Note: Where available, the PDF/Word icon below is provided to view the complete and fully formatted document
 Download Current HansardDownload Current Hansard    View Or Save XMLView/Save XML

Previous Fragment    Next Fragment
Thursday, 5 February 2009
Page: 546


Mr SLIPPER (11:31 AM) —This is one of those items of legislation which enjoy the support of both sides of the chamber. The Foreign Evidence Amendment Bill 2008 obviously enjoys the support of the Rudd government, and it also builds on the work of the Howard-Costello government. This is an issue which is important to all Australians, and it comes to the matter of fairness in the tax system. Technology gallops along—who would have known 10 years ago that we would have the technology and various electronic methods of avoiding obligations that we have in 2009? That is why it is always important that governments look very carefully at the law and make sure that it is updated so that they are able to deliver on their obligations to the Australian people.

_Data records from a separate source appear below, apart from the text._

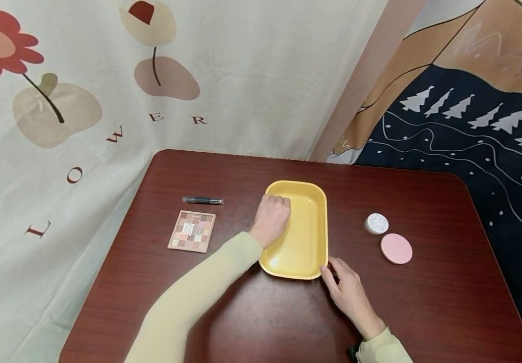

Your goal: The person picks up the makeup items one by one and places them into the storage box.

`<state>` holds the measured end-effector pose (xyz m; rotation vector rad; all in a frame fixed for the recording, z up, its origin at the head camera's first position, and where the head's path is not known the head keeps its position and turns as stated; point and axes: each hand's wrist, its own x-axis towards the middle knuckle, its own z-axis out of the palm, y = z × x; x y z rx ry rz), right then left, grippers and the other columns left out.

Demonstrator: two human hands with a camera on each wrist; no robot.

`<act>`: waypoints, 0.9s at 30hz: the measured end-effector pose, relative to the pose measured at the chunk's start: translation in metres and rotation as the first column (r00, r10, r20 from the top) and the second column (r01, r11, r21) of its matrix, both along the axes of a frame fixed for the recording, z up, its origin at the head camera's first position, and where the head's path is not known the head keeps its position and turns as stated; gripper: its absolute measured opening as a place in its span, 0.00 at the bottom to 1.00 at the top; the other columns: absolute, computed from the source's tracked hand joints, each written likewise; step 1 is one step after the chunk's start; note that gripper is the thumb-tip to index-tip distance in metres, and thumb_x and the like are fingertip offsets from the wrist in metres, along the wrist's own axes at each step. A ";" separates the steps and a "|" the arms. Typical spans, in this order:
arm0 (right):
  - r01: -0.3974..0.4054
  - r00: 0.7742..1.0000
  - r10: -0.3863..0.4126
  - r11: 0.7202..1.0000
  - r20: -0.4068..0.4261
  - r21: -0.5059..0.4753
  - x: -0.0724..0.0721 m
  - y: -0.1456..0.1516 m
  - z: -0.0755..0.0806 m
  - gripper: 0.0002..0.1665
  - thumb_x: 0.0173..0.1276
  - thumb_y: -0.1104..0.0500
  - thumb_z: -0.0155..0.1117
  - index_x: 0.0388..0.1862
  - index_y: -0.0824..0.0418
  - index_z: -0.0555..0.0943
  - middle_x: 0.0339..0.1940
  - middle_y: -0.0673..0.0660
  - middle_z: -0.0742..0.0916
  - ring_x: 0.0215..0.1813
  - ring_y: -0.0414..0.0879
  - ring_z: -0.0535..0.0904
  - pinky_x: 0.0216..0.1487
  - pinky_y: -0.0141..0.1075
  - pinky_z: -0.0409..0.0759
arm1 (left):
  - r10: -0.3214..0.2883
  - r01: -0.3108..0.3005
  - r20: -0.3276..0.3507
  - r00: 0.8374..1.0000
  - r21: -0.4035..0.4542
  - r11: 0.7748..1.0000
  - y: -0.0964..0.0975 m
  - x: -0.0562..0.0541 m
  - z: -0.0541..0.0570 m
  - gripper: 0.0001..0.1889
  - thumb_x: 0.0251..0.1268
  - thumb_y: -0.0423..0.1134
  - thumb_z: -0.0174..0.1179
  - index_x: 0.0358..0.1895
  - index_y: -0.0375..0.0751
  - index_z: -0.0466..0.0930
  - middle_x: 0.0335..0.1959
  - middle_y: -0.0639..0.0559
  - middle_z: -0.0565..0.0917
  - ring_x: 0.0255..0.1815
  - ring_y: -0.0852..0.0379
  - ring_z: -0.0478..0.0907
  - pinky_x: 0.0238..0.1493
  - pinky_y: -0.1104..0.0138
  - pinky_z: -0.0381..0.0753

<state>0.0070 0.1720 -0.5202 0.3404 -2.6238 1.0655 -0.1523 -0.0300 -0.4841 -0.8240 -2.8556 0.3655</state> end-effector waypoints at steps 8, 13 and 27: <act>-0.001 1.000 0.001 1.000 -0.009 0.001 0.000 0.000 -0.001 0.11 0.68 0.68 0.69 0.49 0.65 0.85 0.40 0.55 0.87 0.43 0.44 0.84 0.42 0.40 0.83 | 0.029 -0.027 0.039 0.999 -0.055 0.998 0.004 -0.001 -0.003 0.06 0.74 0.39 0.57 0.42 0.41 0.81 0.31 0.50 0.85 0.36 0.53 0.83 0.46 0.61 0.76; -0.005 1.000 0.005 1.000 -0.019 0.000 0.000 0.001 -0.001 0.11 0.68 0.69 0.69 0.48 0.66 0.85 0.40 0.55 0.87 0.43 0.44 0.84 0.43 0.36 0.81 | 0.039 -0.033 0.065 0.997 -0.091 0.995 0.006 -0.002 -0.003 0.07 0.75 0.40 0.57 0.44 0.41 0.82 0.30 0.51 0.86 0.34 0.54 0.82 0.45 0.62 0.73; -0.008 1.000 0.008 1.000 -0.025 -0.010 0.000 0.000 0.000 0.12 0.68 0.69 0.69 0.49 0.65 0.85 0.41 0.56 0.88 0.43 0.44 0.84 0.43 0.39 0.82 | 0.047 -0.041 0.071 0.996 -0.084 0.996 0.005 -0.002 0.002 0.14 0.76 0.41 0.56 0.55 0.39 0.82 0.33 0.50 0.88 0.34 0.54 0.83 0.46 0.62 0.74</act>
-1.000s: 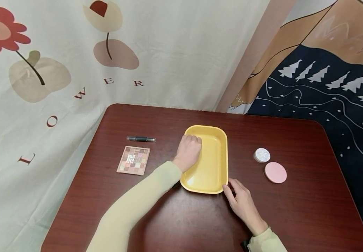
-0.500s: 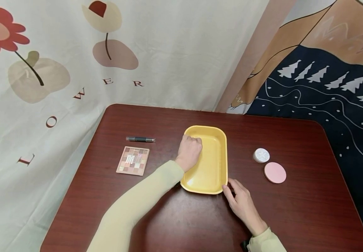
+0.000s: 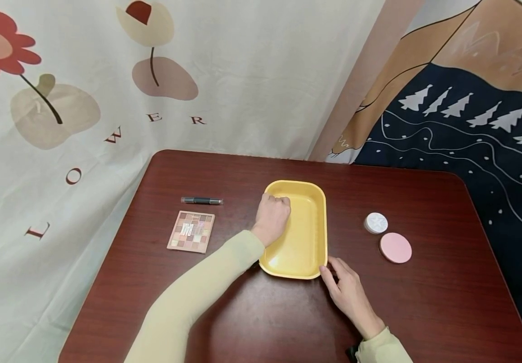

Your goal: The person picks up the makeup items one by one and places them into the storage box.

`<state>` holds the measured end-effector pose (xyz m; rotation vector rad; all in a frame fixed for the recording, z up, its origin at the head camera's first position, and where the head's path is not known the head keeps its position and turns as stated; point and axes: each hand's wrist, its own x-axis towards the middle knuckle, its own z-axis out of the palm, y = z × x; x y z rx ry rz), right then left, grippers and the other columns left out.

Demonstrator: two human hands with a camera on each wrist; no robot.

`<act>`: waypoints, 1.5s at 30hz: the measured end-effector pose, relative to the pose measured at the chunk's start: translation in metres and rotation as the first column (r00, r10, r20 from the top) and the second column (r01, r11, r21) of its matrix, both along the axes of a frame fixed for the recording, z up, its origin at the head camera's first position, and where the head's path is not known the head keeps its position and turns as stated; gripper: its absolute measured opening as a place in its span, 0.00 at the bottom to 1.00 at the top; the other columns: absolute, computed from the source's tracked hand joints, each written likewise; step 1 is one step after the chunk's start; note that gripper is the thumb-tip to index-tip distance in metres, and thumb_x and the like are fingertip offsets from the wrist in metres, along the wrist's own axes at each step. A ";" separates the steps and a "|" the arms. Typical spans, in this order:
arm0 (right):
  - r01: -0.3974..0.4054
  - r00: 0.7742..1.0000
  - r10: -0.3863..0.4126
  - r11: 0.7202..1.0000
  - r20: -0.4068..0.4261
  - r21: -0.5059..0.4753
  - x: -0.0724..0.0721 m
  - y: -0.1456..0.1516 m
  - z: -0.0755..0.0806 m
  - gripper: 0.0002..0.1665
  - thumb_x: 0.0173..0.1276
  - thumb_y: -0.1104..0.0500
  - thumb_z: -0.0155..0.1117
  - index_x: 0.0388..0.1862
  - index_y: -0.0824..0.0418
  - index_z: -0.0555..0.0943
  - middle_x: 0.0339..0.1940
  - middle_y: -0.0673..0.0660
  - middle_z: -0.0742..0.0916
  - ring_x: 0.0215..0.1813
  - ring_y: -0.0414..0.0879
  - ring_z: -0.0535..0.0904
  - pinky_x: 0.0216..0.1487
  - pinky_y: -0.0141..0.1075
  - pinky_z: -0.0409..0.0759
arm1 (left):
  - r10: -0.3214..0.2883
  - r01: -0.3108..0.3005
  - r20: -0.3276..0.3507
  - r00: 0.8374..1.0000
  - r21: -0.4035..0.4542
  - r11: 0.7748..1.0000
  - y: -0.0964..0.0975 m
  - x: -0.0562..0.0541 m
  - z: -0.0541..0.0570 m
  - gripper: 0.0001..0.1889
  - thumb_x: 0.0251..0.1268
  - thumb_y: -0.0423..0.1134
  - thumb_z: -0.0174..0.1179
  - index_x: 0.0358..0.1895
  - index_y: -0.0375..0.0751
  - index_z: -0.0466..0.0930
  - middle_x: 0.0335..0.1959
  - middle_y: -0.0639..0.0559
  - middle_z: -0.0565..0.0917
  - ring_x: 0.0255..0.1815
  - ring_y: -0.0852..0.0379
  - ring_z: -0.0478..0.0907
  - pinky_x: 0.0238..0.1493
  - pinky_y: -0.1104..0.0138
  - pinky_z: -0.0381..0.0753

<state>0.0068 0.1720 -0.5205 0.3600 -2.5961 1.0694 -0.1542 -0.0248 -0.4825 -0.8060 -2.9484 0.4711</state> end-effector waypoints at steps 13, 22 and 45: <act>0.003 1.000 -0.003 1.000 0.004 -0.005 0.001 0.000 0.000 0.12 0.67 0.70 0.69 0.50 0.65 0.85 0.43 0.58 0.88 0.45 0.47 0.86 0.47 0.31 0.80 | -0.107 0.132 -0.134 0.985 0.196 0.972 -0.010 0.008 0.005 0.05 0.72 0.36 0.58 0.36 0.43 0.80 0.30 0.51 0.83 0.33 0.53 0.80 0.41 0.63 0.75; 0.010 1.000 -0.010 1.000 0.012 -0.017 0.000 0.000 -0.001 0.12 0.67 0.70 0.69 0.50 0.65 0.86 0.42 0.56 0.88 0.43 0.45 0.85 0.46 0.27 0.78 | -0.237 0.283 -0.159 0.959 0.417 0.864 -0.023 0.013 0.009 0.04 0.67 0.34 0.61 0.42 0.39 0.81 0.37 0.47 0.79 0.41 0.48 0.78 0.42 0.61 0.76; 0.005 0.999 -0.005 1.000 -0.034 -0.012 0.001 -0.001 0.001 0.14 0.64 0.71 0.71 0.48 0.66 0.87 0.38 0.55 0.87 0.40 0.44 0.84 0.42 0.30 0.79 | -0.235 0.333 -0.245 0.941 0.533 0.778 -0.069 0.031 0.011 0.18 0.65 0.36 0.67 0.56 0.35 0.82 0.51 0.42 0.81 0.45 0.46 0.77 0.46 0.58 0.77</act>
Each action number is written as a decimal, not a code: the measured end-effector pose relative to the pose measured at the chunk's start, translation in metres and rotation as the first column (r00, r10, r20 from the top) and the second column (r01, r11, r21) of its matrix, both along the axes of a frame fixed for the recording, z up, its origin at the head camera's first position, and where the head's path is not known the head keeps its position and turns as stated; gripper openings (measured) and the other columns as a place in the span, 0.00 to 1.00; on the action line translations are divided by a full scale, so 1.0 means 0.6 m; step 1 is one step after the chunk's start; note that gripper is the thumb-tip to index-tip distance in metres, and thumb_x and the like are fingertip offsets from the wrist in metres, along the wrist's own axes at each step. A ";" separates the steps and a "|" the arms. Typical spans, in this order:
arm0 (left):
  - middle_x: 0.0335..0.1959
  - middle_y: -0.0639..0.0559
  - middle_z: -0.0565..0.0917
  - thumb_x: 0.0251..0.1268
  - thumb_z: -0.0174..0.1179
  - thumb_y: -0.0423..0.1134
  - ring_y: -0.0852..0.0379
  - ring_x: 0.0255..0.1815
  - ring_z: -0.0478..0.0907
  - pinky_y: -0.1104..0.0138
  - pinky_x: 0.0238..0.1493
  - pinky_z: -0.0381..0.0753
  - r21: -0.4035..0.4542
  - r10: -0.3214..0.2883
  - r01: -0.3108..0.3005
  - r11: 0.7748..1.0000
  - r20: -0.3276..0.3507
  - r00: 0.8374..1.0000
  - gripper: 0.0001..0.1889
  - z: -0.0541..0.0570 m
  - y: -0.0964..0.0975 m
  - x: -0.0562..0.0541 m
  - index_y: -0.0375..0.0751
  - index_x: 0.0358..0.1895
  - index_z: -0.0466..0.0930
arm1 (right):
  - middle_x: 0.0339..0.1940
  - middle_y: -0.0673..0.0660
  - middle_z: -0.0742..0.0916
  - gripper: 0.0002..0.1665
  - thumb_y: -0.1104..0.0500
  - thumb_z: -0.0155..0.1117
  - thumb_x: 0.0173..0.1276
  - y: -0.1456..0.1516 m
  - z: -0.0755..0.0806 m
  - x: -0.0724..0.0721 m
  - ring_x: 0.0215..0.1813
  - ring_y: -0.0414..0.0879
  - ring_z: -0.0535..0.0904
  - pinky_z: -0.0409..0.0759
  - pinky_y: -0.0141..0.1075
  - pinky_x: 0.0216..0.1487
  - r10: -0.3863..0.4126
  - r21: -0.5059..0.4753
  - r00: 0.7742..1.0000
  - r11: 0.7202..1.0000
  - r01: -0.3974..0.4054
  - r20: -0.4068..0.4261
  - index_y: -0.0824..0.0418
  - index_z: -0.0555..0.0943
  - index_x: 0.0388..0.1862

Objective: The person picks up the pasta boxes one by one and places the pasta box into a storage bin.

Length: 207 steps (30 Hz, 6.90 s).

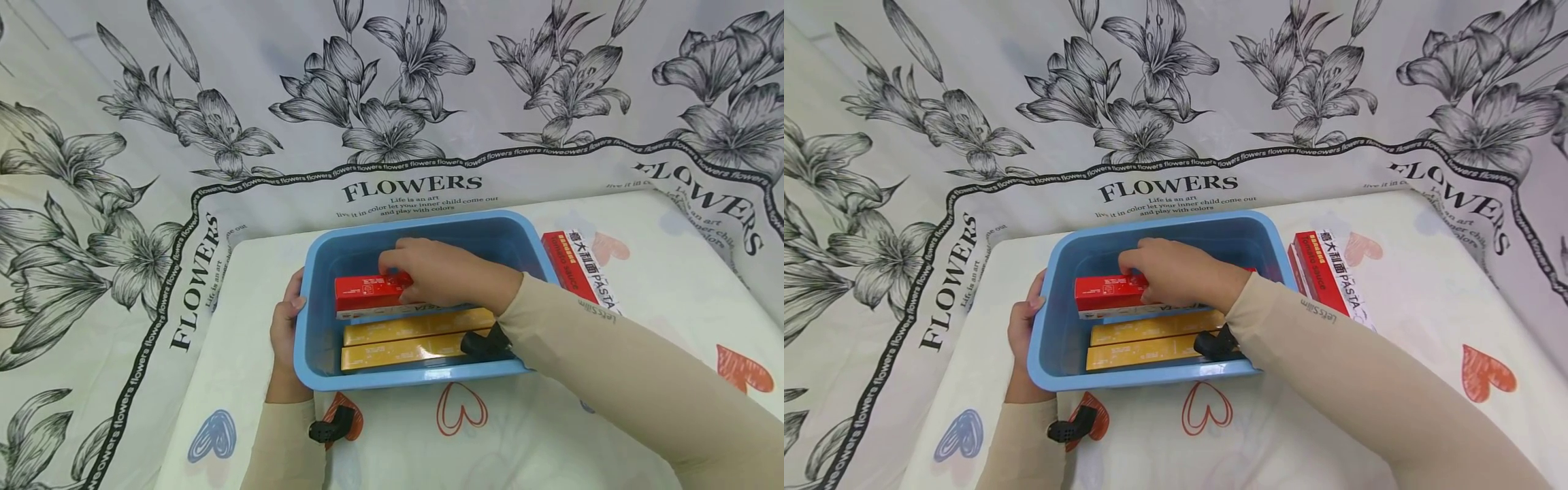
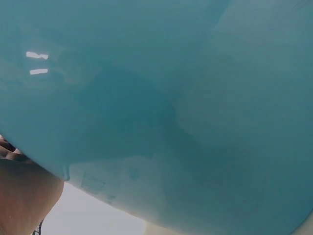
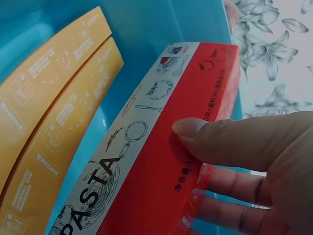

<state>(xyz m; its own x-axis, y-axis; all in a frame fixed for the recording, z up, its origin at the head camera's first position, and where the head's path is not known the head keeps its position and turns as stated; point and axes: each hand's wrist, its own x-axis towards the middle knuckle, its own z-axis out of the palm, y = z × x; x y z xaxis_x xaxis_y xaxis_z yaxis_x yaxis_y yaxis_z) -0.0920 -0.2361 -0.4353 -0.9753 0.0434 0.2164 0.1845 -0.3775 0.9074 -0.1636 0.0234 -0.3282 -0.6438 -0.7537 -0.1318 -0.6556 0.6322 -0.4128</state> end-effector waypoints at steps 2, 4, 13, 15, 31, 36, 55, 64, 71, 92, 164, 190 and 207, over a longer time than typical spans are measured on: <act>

This bill amends the Foreign Evidence Act. It seeks to make sure that Australia’s courts are given the weapons they need to guarantee that Australian taxpayers are not defrauded and, more generally, that business records from overseas are able to be used as evidence, unless the court is satisfied that the records are not reliable, probative or privileged. The Bill Digest emphasises:

  • Testimony provisions will operate more flexibly to allow for evidence to be received where an individual is under a legal obligation to tell the truth, even though no formal oath or admonition has occurred—unless of course, there is sufficient evidence to raise doubt as to the contrary.
  • Courts will be given greater discretion to limit the use of foreign material where there is a danger that it may be unfairly prejudicial to a party to the proceedings.

Also, as in so many other items of legislation, there are additional amendments which update provisions and make consequential changes, many of which are important from the point of view of dotting the i’s and crossing the t’s but do not to any great extent change aspects of the law.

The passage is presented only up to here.